[[ Recorded information open ]]

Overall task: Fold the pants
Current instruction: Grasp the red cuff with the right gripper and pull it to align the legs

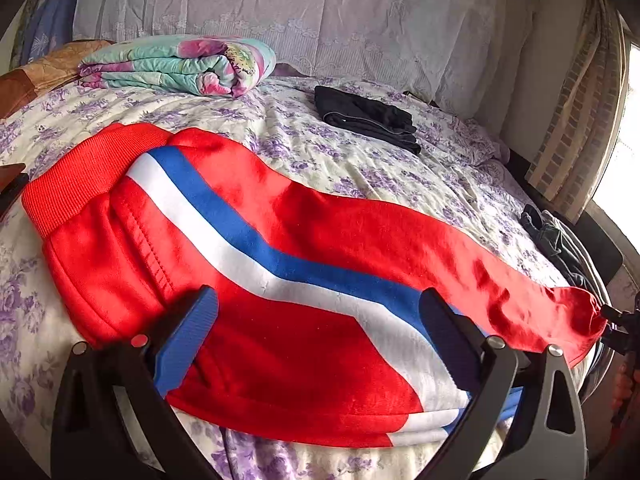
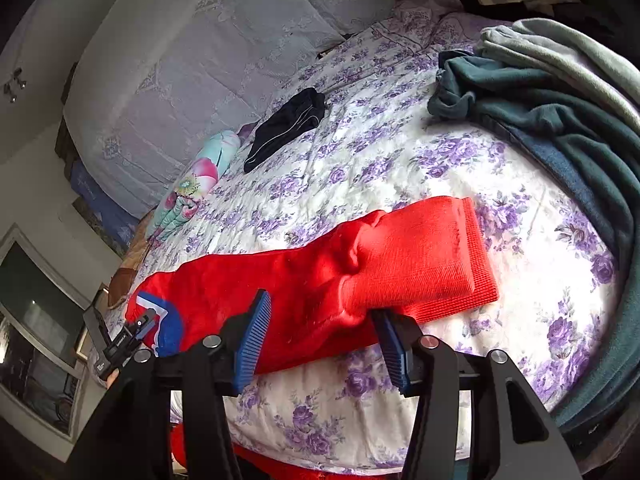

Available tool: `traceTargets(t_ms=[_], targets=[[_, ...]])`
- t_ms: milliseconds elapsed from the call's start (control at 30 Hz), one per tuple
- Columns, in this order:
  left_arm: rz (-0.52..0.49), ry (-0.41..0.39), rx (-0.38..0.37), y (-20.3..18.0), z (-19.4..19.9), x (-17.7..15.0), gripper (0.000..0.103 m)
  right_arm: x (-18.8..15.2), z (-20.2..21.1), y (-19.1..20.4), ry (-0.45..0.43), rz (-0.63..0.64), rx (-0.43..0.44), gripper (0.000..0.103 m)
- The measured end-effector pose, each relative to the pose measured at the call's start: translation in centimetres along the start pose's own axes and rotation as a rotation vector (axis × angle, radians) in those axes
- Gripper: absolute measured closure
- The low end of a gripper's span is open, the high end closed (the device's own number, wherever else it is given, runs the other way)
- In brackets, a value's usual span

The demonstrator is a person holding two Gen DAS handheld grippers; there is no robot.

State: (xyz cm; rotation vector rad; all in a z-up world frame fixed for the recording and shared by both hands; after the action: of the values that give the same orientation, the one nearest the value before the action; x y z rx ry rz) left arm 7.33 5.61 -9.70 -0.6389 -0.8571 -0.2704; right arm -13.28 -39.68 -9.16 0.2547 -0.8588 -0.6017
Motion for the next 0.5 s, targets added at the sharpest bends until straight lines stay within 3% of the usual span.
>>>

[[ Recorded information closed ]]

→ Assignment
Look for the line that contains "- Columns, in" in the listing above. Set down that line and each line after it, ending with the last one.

→ Reply
- Columns, in this order:
  left_arm: rz (-0.52..0.49), ry (-0.41..0.39), rx (-0.38..0.37), y (-20.3..18.0), z (-19.4..19.9), x (-17.7..15.0), gripper (0.000..0.103 m)
  right_arm: x (-18.8..15.2), z (-20.2..21.1), y (-19.1..20.4), ry (-0.45..0.43), rz (-0.63..0.64), rx (-0.43..0.44), gripper (0.000..0.103 m)
- The measured end-effector pose, each relative to the pose measured at the call's start: translation in centimetres along the start pose's own axes and rotation as a rotation vector (axis × angle, radians) in those axes
- Gripper: absolute measured closure
- The low end of a gripper's span is open, the high end closed (the device's own number, wherever else it is given, runs the other way)
- In brackets, a value's usual span

The demonstrator is a person holding two Gen DAS handheld grippers; there is no robot.

State: (xyz cm; rotation vector rad; all in a z-up world frame fixed for the recording and shared by both hands; after the action: of the values that give the same orientation, the one nearest the value before the action; x y z rx ry rz) left arm 7.33 5.61 -9.70 -0.6389 -0.8571 -0.2704; right arm -13.28 -39.68 -9.16 0.2547 -0.8588 -0.6017
Motion for the next 0.5 s, targets added at the sharpest bends until straight lines stay within 3% of the usual span.
>>>

This exercise has been answered in full.